La manzana es una de las frutas más recomendadas por los especialistas debido a su aporte de agua, vitaminas, minerales y fibra.
Sin embargo, para aprovechar al máximo sus beneficios, los expertos aconsejan consumirla con cáscara, ya que es allí donde se concentra gran parte de sus compuestos más beneficiosos.
Según la Clínica Universidad de Navarra, la manzana contiene tanto fibra soluble como insoluble. La primera se encuentra principalmente en la pulpa, mientras que la segunda abunda en la cáscara, lo que favorece el tránsito intestinal y contribuye a una mejor salud digestiva.
Además, esta fruta es rica en polifenoles y otros compuestos vegetales que, de acuerdo con el sitio especializado Healthline, se asocian con un menor riesgo de enfermedades cardiovasculares, diabetes tipo 2 y algunos tipos de cáncer.
Otro de sus componentes destacados es la pectina, una fibra soluble que actúa como prebiótico al alimentar las bacterias beneficiosas del intestino. Gracias a ello, el consumo habitual de manzana también puede contribuir a mantener una microbiota saludable y favorecer la sensación de saciedad, lo que puede ser de ayuda en el control del peso.

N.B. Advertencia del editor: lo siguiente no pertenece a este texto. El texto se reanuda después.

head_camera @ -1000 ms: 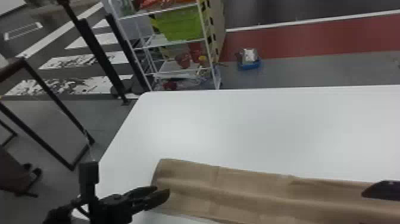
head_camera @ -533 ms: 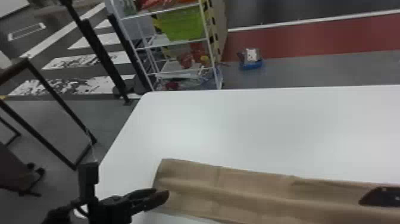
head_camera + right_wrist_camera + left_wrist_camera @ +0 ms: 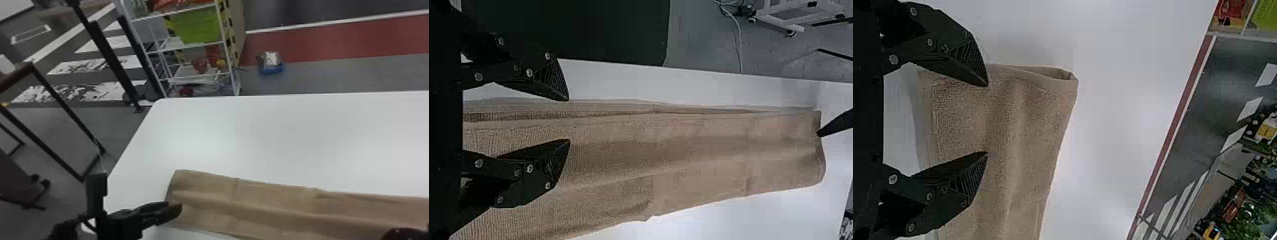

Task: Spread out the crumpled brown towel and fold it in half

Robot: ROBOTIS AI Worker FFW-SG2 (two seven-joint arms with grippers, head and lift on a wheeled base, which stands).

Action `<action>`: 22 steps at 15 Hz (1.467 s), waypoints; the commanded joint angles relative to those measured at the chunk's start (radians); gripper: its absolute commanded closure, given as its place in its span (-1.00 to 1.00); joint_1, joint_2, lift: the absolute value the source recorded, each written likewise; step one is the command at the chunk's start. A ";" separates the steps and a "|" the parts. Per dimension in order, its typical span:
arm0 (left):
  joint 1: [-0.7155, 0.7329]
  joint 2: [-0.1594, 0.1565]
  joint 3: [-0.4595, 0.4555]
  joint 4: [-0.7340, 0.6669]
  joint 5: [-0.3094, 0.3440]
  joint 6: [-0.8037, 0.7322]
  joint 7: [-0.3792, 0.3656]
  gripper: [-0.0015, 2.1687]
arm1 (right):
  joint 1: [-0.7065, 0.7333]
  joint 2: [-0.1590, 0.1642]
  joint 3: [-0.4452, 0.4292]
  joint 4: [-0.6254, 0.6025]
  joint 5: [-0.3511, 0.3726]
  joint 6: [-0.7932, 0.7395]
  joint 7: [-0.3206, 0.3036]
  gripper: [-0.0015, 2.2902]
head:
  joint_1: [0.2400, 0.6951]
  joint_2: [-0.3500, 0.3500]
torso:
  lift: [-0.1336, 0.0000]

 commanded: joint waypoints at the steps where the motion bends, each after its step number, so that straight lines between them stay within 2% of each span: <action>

La Clínica Mayo explica que la diferencia entre consumir la manzana con o sin cáscara radica, precisamente, en el tipo de fibra que aporta cada parte de la fruta. Mientras la fibra insoluble de la cáscara no se disuelve en agua y ayuda al funcionamiento intestinal, la fibra soluble de la pulpa forma un gel durante la digestión.
Por su parte, la Fundación Española del Corazón destaca que la manzana aporta potasio, hierro, magnesio, calcio y flavonoides, nutrientes que contribuyen a la salud cardiovascular y que también se relacionan con la prevención de algunas enfermedades.
Una de las dudas más habituales es si esta fruta puede elevar el azúcar en sangre. Aunque contiene azúcares naturales, la mayor parte corresponde a fructosa, por lo que su efecto sobre la glucosa es reducido. Según la Universidad de Harvard, la manzana ayuda a disminuir los picos de glucosa en sangre, motivo por el cual las personas con diabetes pueden incluirla en su alimentación, siempre bajo recomendación médica.
Si bien no existe una cantidad diaria establecida, los especialistas suelen recomendar consumir entre una y dos manzanas al día. En cualquier caso, aconsejan consultar con un profesional de la salud si se padecen enfermedades digestivas o diabetes antes de realizar cambios en la dieta.